Grammar rules for search and information retrieval
Natural language processing of unstructured text is complicated, since the same words/meanings can occur in different grammar forms.
Stemming
To find other grammar forms of words, the search engine uses stemming heuristics, which for example cuts suffixes like -ing to find other grammar forms of the same words.
But such automatic heuristics can fail, especially for example on irregular verbs, where for example another grammatical form like "went" is not only "go" with a suffix (like f.e. -ing).
Human curated dictionary (Linked Data Knowledge Graph of Lexemes as Open Data from WikiData)
By considering lexemes by import of Wikidata Lexemes as Solr search engine synonyms you find documents including many such more complicated / irregular grammar forms, too.

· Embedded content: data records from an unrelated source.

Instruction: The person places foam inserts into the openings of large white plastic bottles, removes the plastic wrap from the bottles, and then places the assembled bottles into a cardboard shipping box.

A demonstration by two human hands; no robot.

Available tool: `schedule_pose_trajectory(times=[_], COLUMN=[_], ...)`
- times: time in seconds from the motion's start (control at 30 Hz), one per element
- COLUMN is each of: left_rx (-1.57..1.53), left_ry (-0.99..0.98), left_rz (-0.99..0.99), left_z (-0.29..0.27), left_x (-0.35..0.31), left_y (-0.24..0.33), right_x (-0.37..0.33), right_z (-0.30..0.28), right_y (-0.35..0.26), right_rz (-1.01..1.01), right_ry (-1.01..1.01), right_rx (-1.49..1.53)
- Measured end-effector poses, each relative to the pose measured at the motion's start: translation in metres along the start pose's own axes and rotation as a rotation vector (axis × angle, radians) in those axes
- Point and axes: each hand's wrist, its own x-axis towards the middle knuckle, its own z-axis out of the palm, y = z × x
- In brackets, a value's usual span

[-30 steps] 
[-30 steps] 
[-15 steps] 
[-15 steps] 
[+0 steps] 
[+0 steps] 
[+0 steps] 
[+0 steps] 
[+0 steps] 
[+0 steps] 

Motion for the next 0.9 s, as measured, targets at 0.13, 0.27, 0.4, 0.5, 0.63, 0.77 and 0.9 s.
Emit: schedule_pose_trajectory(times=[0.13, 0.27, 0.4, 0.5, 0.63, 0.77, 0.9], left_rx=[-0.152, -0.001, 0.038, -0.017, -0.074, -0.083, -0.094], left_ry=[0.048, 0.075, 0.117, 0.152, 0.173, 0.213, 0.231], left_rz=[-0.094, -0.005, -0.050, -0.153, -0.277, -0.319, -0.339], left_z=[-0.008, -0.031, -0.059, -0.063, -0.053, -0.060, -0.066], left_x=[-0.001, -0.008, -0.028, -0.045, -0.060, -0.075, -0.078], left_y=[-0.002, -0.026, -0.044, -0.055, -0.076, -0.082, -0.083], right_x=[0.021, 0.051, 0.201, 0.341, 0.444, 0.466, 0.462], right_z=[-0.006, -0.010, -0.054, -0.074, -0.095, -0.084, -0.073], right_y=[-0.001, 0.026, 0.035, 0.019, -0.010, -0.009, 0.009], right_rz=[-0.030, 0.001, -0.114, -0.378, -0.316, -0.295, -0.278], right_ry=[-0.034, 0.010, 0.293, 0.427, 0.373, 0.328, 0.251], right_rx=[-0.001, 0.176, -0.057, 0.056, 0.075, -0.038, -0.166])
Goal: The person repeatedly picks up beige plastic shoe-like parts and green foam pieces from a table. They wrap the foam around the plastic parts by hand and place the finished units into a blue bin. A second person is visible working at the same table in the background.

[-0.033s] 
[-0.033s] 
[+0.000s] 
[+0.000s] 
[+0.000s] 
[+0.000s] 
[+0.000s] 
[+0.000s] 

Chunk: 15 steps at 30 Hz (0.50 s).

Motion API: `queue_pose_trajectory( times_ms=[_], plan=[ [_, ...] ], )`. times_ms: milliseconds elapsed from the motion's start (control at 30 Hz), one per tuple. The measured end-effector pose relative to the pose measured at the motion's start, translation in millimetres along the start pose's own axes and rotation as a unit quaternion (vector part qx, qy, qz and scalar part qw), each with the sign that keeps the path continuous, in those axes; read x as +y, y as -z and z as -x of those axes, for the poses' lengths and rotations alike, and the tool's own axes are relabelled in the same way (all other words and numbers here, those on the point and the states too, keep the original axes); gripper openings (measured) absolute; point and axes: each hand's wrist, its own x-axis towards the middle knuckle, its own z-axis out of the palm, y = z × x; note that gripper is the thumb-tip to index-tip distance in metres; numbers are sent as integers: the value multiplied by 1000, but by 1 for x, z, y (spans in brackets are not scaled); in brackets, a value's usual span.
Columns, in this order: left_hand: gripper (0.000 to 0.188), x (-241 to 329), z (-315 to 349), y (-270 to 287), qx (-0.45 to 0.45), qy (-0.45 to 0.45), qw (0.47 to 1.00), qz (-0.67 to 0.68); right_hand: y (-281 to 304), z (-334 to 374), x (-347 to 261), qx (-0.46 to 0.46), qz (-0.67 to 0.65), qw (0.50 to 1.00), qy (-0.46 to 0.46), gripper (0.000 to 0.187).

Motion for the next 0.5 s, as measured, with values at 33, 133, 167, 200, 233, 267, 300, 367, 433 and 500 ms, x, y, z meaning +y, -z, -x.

Hint: You can have a look and browse the structured data of lexemes in the structured data base and linked open data knowledge graph WikiData by the web user interface Ordia.
Import Wikidata lexemes to Solr synonyms config
The lexemes import tool can be configured by following command line parameters and will be integrated to our web UI next.
Command line options
Usage: wikidata-lexemes-to-solr-synonyms [options]
Options:
-h, --help show this help message and exit
-s SOLR, --solr=SOLR Solr URI like http://localhost:8983/solr/
-c CORE, --core=CORE Solr core/index name
-r RESOURCE, --resource=RESOURCE
Solr managed synonyms resource where to store the
results
-l LANGUAGE, --language=LANGUAGE
Language (Wikidata entity)
Free Open Source Software (FOSS)
The Python & SPARQL based import tool is Free Software under the GPL license.
The Open Source code is available in the Github repository opensemanticsearch/lexemes.